• ACTIVITY
Could you restate word for word the lines running from the one with "Think of this" to the end of the data, both ends included, but without pictures?

• RECORDS SHOWN
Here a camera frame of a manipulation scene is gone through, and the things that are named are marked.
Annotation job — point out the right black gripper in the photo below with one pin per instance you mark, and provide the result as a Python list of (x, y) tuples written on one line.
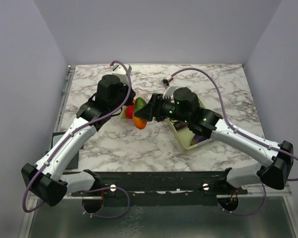
[(153, 108)]

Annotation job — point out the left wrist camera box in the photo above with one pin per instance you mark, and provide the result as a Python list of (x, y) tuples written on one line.
[(119, 71)]

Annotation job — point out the green perforated plastic basket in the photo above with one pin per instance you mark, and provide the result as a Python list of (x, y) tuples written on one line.
[(183, 135)]

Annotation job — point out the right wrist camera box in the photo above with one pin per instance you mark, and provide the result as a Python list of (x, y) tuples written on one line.
[(169, 89)]

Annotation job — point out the green toy mango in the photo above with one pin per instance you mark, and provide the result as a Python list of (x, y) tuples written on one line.
[(138, 121)]

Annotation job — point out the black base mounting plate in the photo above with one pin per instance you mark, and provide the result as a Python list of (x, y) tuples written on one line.
[(170, 188)]

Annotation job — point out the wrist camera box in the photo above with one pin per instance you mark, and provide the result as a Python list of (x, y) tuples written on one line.
[(169, 89), (119, 71)]

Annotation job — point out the clear zip top bag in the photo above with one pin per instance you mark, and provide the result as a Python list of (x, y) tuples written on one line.
[(121, 113)]

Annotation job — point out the aluminium frame rail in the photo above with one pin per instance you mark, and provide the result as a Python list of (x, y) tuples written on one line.
[(246, 190)]

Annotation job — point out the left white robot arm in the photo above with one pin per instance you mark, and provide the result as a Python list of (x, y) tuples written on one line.
[(45, 178)]

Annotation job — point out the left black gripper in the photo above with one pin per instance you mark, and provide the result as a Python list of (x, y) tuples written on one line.
[(130, 99)]

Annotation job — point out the dark purple toy eggplant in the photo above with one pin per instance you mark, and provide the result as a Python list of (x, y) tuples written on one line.
[(197, 139)]

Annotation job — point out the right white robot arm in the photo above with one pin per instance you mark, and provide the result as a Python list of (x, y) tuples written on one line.
[(274, 161)]

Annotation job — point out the red toy bell pepper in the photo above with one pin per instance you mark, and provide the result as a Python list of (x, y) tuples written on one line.
[(129, 111)]

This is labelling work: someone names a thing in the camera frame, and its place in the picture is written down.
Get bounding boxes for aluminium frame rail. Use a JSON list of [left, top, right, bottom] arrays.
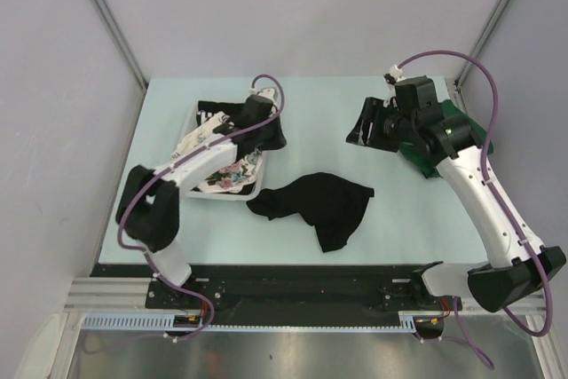
[[64, 276, 154, 313]]

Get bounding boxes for green folded t-shirt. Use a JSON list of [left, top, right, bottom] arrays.
[[398, 99, 496, 180]]

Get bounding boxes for white plastic basket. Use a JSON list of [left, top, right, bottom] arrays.
[[172, 101, 266, 201]]

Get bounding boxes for plain black t-shirt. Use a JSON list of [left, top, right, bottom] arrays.
[[246, 172, 375, 253]]

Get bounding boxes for white slotted cable duct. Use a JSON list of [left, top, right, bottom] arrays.
[[82, 312, 214, 331]]

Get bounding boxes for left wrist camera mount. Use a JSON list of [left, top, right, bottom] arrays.
[[249, 87, 280, 108]]

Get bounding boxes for white floral t-shirt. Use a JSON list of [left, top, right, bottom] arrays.
[[171, 110, 264, 195]]

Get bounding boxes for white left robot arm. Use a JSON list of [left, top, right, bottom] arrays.
[[115, 87, 286, 308]]

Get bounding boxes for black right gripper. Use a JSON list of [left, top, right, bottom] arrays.
[[346, 97, 417, 153]]

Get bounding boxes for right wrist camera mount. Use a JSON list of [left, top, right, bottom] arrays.
[[383, 65, 406, 98]]

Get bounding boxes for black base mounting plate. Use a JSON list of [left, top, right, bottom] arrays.
[[91, 263, 462, 325]]

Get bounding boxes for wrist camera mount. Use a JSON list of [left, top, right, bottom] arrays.
[[383, 65, 406, 98], [249, 87, 280, 108]]

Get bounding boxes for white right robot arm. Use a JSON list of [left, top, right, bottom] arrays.
[[346, 76, 566, 312]]

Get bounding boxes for black printed t-shirt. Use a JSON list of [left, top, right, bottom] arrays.
[[197, 99, 245, 127]]

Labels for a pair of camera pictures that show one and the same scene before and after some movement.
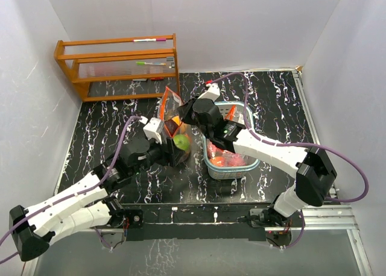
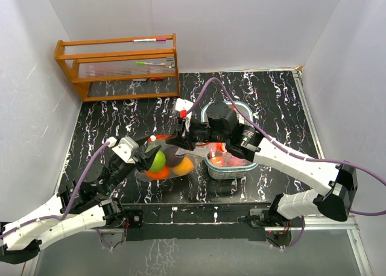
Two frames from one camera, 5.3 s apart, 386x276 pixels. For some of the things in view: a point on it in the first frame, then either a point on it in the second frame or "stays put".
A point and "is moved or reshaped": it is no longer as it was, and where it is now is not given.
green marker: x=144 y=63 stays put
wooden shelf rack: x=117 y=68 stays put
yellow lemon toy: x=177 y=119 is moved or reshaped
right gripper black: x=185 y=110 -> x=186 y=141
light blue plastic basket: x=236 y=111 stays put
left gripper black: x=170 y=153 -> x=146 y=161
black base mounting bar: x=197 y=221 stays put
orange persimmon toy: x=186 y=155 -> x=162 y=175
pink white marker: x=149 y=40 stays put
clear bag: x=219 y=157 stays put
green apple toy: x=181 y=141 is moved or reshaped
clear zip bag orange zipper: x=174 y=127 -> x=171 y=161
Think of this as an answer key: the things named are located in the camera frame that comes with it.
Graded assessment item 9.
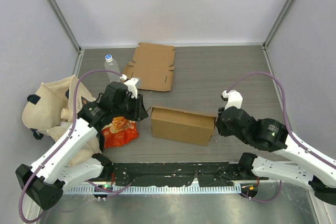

• RESPONSE TO THIS TASK
Think of this as an answer key: the things named are located in the camera frame that comes with it.
Graded assessment item 9.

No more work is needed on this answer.